O capítulo 18 apresenta uma instrução teológica em camadas, relatada por Skanda: Bhagavān explica a Nārada que o darśana concedido nasce da bhakti nitya-ekāntika e da humildade (ausência de orgulho), sustentadas por disciplinas éticas como ahiṃsā, brahmacarya, svadharma, renúncia, autoconhecimento, sat-saṅga, aṣṭāṅga-yoga e o controle dos sentidos.
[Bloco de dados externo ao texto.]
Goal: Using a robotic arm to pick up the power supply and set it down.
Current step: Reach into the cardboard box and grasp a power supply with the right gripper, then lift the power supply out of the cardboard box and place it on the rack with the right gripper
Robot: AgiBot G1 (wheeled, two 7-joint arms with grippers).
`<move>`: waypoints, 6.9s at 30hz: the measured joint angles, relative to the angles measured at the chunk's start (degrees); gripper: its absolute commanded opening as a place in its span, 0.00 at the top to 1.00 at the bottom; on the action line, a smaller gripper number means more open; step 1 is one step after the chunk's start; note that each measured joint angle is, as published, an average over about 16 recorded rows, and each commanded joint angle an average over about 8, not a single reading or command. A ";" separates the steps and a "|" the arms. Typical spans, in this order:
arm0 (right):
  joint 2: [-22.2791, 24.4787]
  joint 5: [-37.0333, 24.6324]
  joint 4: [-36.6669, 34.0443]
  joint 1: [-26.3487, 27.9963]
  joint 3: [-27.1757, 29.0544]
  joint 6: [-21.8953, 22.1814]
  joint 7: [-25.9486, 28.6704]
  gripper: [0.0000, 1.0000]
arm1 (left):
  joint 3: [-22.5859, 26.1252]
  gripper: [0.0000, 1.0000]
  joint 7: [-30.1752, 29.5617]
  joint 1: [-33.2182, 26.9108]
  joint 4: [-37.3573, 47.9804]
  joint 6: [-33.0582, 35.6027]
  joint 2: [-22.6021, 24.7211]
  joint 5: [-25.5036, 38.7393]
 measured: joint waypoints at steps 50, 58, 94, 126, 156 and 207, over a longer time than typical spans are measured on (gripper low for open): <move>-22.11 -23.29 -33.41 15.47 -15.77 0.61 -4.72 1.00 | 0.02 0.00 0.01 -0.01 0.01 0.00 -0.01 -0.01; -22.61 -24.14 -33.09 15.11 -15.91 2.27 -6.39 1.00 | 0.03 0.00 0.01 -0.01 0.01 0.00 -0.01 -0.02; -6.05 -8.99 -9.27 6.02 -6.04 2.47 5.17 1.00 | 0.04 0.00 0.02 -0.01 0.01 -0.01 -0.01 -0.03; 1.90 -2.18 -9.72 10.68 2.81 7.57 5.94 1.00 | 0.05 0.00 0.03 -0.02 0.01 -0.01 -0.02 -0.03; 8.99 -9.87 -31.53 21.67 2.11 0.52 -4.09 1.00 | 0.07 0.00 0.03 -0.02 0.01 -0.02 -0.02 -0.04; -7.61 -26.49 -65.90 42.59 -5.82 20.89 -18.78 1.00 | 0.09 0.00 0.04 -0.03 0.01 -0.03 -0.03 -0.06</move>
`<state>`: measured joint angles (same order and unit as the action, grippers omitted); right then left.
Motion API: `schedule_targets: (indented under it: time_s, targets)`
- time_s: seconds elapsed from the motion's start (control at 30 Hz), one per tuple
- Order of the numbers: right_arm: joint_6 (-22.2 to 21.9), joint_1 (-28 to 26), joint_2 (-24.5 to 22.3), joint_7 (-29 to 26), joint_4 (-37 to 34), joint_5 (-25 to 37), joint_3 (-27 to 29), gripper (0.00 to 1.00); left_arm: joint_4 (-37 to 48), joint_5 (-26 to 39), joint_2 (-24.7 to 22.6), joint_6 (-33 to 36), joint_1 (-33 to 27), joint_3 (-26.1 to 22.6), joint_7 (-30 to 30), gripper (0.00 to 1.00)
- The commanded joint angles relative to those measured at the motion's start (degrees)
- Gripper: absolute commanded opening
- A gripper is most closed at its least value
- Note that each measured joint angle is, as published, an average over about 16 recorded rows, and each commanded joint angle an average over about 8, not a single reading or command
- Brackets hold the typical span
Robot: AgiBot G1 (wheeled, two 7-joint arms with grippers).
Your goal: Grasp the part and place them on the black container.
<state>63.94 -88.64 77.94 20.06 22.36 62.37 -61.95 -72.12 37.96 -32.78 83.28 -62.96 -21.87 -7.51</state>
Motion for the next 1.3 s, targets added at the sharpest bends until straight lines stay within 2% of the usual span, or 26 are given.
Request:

Vāsudeva então se identifica através de moradas e funções: como doador dos frutos do karma e antaryāmin interior; como o Senhor de quatro braços em Vaikuṇṭha com Lakṣmī e seus assistentes; e como Aquele que concede visão periódica aos devotos de Śvetadvīpa. O discurso se amplia numa linha do tempo de avatāras: criação de Brahmā, capacitação para o governo cósmico e futuras manifestações—Varāha, Matsya, Kūrma, Narasiṃha, Vāmana, Kapila, Dattātreya, Ṛṣabha, Paraśurāma, Rāma, Kṛṣṇa com Rādhā e Rukmiṇī, Vyāsa, Buddha como estratégia de ilusão contra forças adhármicas, um nascimento restaurador do dharma no Kali e Kalki. Bhagavān promete manifestar-se repetidas vezes sempre que o dharma enraizado nos Vedas declinar. Ao oferecer uma dádiva, Nārada pede ardor perpétuo para cantar as qualidades divinas. Bhagavān lhe concede uma vīṇā e o dirige a Badarī para adorar, enfatizando que sat-saṅga e rendição são meios decisivos para a libertação dos vínculos. O capítulo encerra com a jornada devocional de Nārada por Śvetadvīpa e, adiante, rumo a Meru e Gandhamādana, seguindo para a vasta região de Badarī.